Nous ne savons pas quels enseignements Ashoka reçut du moine. Le Bouddha parlait beaucoup de la violence et de la haine; peut-être que le moine répéta ces vers du Bouddha:
La haine n’est jamais apaisée par la haine.
Par la non-haine seule elle est apaisée.
Ceci est une vérité éternelle.
La victoire donne naissance à la haine;
Le perdant dort tourmenté,
Abandonnant aussi bien la victoire que la défaite,
Celui qui va en paix dort réjoui.
Tous tremblent face à la violence:
Tous ont peur de la mort.
Après avoir comparé les autres à vous-même,
Ne tuez pas ou n’amenez pas les autres à tuer.
Si vous passiez en revue le monde entier
Vous ne trouveriez personne qui vous soit plus cher
que vous-mêmes.
Comme c’est à lui-même que chacun est le plus cher,
Que ceux qui s’aiment ne fassent pas de mal à qui que ce soit.
La personne qui jour et nuit
Se délecte dans la non-violence,
Et qui est bienveillant envers tous les êtres,
Est celle qui n’a pas de haine pour qui que ce soit.
Les enseignements bouddhistes nous disent que face à la souffrance du monde deux bonnes réponses sont à notre disposition. L’une d’elles est la compassion. Celle-ci peut engendrer une extraordinaire motivation d’améliorer le monde.

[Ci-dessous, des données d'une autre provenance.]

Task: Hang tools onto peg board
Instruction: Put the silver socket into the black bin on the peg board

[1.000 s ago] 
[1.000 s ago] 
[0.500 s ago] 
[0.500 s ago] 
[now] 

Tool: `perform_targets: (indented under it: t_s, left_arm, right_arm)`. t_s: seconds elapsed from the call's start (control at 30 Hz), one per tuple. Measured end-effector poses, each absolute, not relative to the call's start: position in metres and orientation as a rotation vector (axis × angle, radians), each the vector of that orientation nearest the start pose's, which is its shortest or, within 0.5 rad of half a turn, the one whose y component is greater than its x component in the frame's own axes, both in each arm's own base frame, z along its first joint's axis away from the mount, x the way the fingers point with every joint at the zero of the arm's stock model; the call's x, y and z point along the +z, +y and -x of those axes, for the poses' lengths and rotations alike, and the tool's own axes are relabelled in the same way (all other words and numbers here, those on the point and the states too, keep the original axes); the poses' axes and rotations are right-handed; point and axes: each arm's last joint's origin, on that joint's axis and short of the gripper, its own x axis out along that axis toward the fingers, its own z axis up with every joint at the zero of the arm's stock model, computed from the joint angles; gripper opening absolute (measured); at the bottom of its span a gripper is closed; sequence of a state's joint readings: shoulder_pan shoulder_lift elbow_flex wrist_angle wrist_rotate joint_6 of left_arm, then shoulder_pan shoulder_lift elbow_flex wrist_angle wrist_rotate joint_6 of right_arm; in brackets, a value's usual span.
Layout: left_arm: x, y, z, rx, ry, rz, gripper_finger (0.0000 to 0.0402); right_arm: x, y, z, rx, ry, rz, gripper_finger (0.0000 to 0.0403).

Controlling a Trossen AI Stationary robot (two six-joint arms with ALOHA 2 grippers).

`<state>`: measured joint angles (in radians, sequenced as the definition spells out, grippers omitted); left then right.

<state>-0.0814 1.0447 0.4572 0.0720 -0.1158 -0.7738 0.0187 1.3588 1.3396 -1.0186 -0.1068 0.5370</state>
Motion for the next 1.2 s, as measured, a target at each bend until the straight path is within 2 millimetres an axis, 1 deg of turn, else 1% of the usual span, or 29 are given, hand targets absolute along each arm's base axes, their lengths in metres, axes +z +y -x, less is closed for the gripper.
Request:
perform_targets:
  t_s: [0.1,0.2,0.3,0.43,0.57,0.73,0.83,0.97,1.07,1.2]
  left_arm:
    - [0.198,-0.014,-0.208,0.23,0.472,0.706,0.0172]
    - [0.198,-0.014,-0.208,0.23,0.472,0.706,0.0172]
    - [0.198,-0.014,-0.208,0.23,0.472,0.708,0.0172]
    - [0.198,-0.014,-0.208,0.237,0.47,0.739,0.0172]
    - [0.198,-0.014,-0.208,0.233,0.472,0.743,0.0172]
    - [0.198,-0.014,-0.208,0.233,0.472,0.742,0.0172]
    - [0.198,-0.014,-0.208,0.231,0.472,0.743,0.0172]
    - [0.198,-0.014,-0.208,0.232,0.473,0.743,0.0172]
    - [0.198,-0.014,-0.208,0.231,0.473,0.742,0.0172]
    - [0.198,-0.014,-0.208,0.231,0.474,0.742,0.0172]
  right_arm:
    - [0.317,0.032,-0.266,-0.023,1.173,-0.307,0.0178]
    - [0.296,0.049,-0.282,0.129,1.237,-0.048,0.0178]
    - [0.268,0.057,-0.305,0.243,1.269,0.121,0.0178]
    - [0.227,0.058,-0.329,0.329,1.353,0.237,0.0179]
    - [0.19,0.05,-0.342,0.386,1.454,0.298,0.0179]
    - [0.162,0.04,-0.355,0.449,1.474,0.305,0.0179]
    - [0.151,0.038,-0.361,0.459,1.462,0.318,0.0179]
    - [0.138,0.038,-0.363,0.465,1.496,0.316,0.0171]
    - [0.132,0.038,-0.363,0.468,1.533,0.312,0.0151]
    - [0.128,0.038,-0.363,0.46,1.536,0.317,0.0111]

Je crois que la compassion est une motivation plus efficace que l’aversion.
L’autre réponse est appelée samvega, qui signifie «passion pour la pratique.» Notre contact avec la souffrance nous aide à trouver la motivation d’accepter notre propre souffrance et de trouver la liberté pour nous-mêmes et pour les autres. Les deux réponses contribuent à la paix.
Puissions-nous rester confiants dans notre capacité à faire une différence par notre attitude.